Der Regierungsrat hat im Sommer 2016 die Aufnahmekapazität der Medizinischen Fakultät der Universität Zürich in Humanmedizin nochmals deutlich erhöht. Die Umsetzung erfolgt im Rahmen des neuen Bildungsnetzwerkes Humanmedizin, schreibt der Regierungsrat in einer Mitteilung. Dem Netzwerk gehören neben den universitären Spitälern des Kantons Zürich und den bisherigen Partner- und Lehrspitälern neu die Hochschulen St. Gallen, Luzern und Tessin (USI) sowie die ETH Zürich an.

Mittlerweile würden die vertraglichen Regelungen zwischen den Hochschulen und Spitälern vorliegen. Sie sehen unterschiedliche Zusammenarbeitsformen vor. So würden künftig Bachelorstudierende der ETH Zürich in den Masterstudiengang der Universität Zürich (UZH) wechseln können. Bachelorstudierende der UZH wiederum hätten die Möglichkeit, den Masterstudiengang an der USI zu absolvieren. Eine deutlich engere Zusammenarbeit sei mit den Hochschulen St. Gallen und Luzern vorgesehen. Die UZH biete mit diesen zusammen ab Studienjahr 2020/2021 für jeweils 40 Studierende gemeinsame Masterstudiengänge an.

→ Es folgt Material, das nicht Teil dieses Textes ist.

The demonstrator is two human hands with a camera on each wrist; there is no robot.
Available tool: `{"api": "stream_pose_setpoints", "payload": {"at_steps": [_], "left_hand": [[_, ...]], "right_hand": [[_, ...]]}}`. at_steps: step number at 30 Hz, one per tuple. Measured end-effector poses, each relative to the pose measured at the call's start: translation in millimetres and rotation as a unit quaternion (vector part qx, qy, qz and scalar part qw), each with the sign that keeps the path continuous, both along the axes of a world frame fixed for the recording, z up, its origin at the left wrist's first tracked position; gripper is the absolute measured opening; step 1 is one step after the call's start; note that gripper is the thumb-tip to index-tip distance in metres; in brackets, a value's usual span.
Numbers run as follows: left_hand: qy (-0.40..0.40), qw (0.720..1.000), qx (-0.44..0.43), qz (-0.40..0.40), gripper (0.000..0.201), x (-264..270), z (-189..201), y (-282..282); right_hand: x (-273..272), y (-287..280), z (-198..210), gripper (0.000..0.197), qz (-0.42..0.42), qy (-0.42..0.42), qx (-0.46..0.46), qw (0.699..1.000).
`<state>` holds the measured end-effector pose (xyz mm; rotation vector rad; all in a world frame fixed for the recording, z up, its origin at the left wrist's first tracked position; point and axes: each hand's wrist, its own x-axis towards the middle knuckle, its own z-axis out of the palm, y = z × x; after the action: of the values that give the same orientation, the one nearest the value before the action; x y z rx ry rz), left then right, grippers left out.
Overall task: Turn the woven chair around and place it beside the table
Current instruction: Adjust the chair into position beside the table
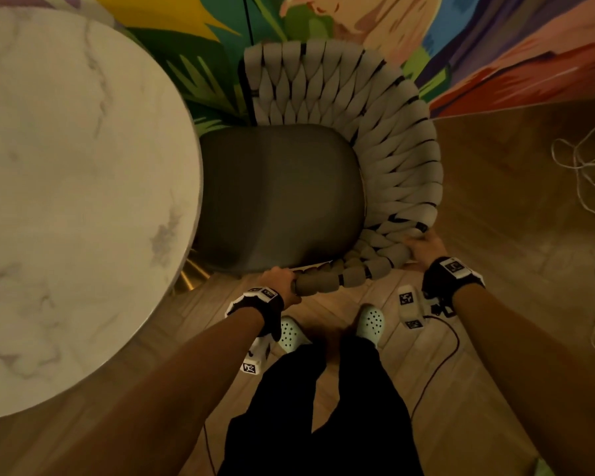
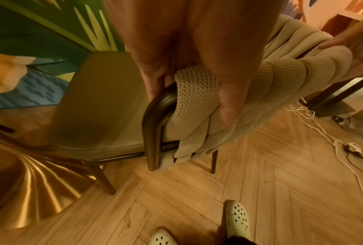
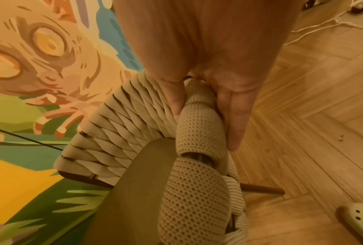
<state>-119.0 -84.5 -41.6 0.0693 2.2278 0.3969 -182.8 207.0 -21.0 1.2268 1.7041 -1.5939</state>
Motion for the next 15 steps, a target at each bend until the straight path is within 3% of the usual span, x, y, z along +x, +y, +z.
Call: {"api": "stream_pose_setpoints", "payload": {"at_steps": [7, 15], "left_hand": [[0.008, 1.0, 0.007, -0.002, 0.042, 22.8, -1.2, -7.1], [0.015, 1.0, -0.002, 0.015, 0.037, 14.0, -3.7, -20.9]], "right_hand": [[20.4, -4.8, -4.6, 0.051, 0.037, 0.012, 0.03, 0.999], [7.0, -18.2, -5.4, 0.05, 0.07, 0.025, 0.034, 0.997]]}}
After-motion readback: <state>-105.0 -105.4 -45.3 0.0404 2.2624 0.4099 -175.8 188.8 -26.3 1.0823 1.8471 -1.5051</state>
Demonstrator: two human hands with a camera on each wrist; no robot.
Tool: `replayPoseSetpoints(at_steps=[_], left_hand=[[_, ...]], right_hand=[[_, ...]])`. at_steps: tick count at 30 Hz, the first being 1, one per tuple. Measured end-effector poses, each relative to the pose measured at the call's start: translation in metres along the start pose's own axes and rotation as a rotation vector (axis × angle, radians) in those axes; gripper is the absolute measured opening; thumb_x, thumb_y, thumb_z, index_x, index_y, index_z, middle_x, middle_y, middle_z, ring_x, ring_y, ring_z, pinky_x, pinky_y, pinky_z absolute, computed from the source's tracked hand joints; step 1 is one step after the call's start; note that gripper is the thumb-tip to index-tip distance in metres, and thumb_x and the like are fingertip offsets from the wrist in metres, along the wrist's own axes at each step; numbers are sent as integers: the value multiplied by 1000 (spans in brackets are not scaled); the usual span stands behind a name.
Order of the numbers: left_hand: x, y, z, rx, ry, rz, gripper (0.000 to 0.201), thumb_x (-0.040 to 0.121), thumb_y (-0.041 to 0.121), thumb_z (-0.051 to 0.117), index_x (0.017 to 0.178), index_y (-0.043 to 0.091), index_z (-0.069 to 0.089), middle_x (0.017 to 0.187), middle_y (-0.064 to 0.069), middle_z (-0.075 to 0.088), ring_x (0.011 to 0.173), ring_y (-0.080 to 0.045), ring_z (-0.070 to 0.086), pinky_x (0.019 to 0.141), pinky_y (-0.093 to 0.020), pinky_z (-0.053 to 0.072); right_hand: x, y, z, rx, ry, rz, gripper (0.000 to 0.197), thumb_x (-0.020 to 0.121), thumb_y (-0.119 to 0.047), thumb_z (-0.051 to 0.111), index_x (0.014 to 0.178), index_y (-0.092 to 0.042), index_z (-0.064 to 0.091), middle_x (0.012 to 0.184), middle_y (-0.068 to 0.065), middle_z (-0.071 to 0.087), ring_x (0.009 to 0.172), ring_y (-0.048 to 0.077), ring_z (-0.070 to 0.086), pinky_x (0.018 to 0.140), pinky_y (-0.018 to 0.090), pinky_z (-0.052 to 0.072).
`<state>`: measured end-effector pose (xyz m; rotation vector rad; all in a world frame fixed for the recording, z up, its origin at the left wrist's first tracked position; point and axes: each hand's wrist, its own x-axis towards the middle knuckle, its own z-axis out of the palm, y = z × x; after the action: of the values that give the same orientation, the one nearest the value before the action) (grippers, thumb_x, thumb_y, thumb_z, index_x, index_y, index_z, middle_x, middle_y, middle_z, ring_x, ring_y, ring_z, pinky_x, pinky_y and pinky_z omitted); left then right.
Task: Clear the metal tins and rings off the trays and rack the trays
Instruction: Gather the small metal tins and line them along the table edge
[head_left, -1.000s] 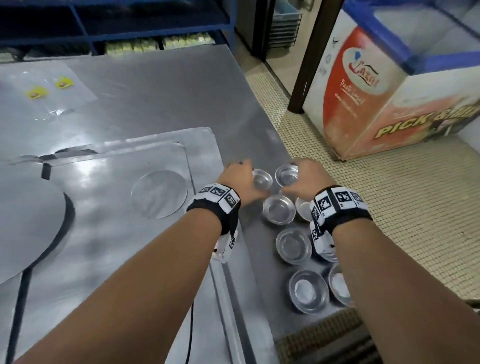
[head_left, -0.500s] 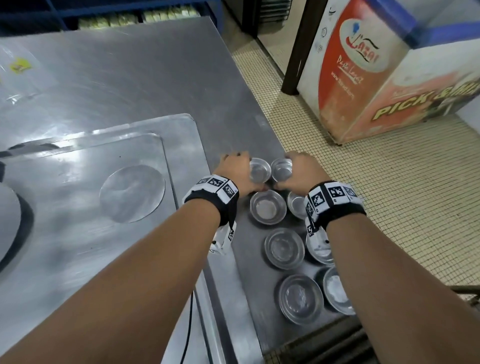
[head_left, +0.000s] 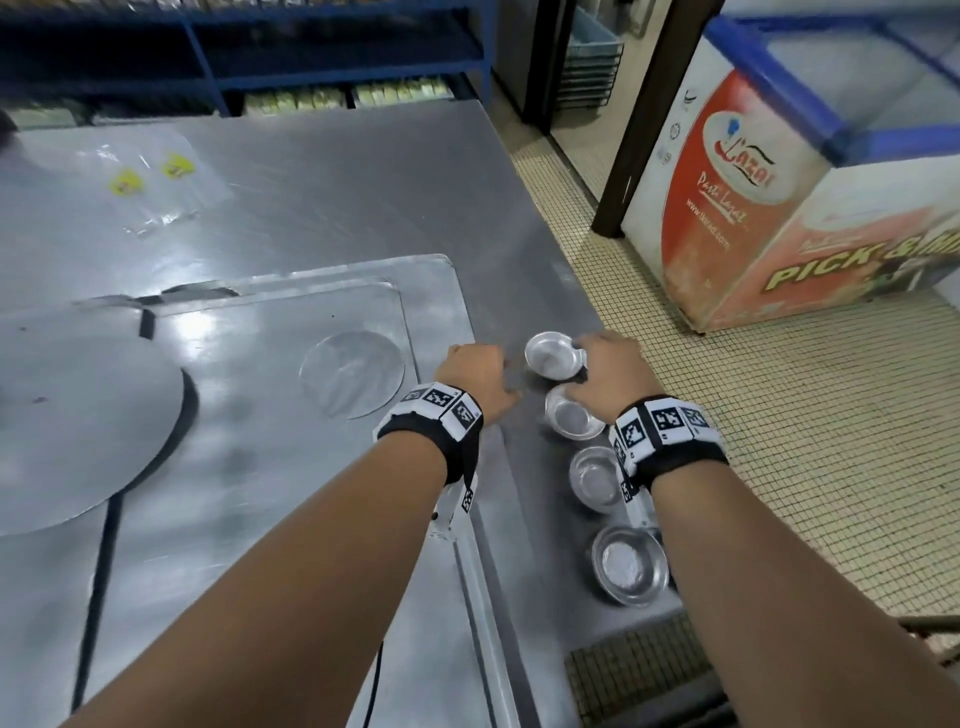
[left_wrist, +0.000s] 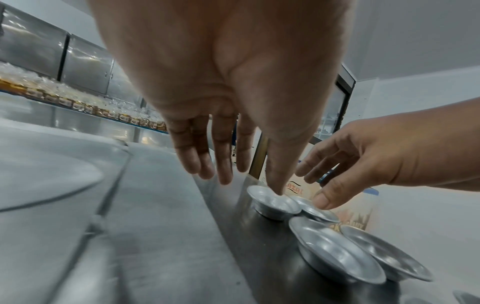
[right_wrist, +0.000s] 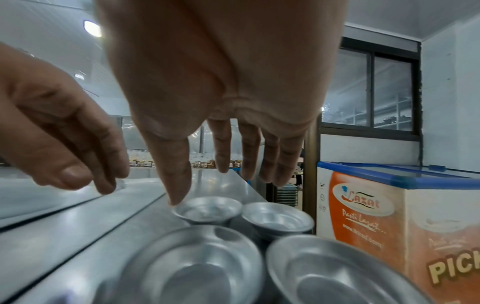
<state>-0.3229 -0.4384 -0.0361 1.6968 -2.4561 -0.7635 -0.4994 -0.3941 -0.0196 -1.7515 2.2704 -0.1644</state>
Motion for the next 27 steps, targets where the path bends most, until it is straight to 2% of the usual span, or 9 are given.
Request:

Das Bildungsnetzwerk Humanmedizin stehe unter der akademischen Verantwortung der Medizinischen Fakultät der Universität Zürich. Das Netzwerk soll die universitäre Forschung und Lehre im Bereich Humanmedizin koordinieren und weiterentwickeln. Dank dem Bildungsnetzwerk wird laut dem Regierungsrat die Ärzteausbildung als gemeinsame Aufgabe von Institutionen aus Bildung und Gesundheit definiert und die überregionale Zusammenarbeit gestärkt. In dieser Form sei das Netzwerk wegweisend für den Bildungsstandort Schweiz. (pd./pw. / Foto: mai.)